= Beginning of Section =

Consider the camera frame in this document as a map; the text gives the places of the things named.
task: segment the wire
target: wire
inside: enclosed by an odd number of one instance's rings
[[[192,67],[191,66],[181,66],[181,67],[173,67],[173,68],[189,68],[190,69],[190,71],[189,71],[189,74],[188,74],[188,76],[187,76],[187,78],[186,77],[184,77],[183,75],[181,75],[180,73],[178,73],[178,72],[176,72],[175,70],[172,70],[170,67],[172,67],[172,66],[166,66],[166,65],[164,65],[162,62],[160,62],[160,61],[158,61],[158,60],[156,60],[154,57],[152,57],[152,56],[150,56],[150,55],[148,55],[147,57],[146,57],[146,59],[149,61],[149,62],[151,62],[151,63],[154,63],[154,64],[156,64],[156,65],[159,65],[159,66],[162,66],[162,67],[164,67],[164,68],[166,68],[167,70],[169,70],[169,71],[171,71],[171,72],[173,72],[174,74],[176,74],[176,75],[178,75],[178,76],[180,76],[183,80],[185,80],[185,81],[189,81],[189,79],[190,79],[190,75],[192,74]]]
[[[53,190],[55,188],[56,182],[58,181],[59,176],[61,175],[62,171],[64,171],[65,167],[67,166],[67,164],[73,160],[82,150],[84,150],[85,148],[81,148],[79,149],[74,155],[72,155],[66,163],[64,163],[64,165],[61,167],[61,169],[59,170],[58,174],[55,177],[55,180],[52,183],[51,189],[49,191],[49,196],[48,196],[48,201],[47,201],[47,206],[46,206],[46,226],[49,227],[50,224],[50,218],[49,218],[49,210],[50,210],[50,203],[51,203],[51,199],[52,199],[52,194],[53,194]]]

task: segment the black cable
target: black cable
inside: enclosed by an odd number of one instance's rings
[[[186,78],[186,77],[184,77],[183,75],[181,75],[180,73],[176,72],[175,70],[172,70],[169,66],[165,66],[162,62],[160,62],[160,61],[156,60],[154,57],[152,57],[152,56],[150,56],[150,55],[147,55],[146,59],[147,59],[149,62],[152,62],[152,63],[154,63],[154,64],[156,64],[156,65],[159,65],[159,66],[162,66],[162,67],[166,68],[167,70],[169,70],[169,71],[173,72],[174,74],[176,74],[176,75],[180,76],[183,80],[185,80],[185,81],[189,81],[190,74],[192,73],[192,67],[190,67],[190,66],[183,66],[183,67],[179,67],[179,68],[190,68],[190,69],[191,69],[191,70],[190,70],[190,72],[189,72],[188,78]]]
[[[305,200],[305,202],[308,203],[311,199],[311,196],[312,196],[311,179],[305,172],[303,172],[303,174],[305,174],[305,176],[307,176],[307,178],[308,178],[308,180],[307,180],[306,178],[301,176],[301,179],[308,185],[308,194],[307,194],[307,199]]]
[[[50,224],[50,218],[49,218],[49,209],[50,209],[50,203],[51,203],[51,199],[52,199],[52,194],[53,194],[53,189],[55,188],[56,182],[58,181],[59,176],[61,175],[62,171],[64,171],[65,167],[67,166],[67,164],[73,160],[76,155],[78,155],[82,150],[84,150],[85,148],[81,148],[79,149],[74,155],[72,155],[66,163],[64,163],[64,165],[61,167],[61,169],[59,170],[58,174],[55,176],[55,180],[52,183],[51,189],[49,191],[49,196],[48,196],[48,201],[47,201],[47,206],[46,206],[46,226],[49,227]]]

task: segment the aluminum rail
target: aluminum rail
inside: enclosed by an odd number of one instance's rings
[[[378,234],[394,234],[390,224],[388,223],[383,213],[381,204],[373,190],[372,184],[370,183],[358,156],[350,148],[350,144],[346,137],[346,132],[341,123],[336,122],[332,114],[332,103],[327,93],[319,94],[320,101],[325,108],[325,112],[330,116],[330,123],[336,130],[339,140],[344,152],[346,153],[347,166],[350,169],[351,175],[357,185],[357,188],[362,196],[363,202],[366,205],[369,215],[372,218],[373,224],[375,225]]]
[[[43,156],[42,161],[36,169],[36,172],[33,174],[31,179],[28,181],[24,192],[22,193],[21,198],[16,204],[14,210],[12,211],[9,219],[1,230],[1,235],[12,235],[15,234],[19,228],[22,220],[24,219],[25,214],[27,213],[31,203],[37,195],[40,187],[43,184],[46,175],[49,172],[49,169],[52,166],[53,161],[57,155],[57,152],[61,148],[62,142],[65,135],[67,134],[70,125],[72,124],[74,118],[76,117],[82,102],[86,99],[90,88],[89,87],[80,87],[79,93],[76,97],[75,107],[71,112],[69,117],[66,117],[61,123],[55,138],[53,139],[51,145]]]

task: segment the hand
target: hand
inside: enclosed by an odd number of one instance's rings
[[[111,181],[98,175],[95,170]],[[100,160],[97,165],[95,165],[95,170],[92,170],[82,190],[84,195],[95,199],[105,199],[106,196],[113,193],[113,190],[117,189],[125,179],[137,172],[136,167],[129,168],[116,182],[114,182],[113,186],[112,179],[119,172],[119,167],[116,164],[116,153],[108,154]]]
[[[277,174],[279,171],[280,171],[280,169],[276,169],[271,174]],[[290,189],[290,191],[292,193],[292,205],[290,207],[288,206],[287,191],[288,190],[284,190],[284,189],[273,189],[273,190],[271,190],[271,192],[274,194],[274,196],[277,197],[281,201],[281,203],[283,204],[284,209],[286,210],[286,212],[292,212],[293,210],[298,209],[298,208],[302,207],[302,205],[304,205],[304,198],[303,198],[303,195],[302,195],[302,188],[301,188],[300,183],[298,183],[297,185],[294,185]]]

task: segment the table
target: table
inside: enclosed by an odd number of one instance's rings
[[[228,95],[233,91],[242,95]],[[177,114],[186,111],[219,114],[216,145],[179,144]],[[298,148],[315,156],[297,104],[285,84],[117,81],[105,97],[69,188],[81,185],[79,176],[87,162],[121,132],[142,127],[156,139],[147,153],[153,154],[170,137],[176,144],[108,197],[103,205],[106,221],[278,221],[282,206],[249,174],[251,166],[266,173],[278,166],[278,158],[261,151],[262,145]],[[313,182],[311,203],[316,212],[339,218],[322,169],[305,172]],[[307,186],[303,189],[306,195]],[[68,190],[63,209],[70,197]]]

= End of Section =

* [Problem to solve]
Give the count of lines in the records that contain "rail", and no other text.

* [Completed exercise]
2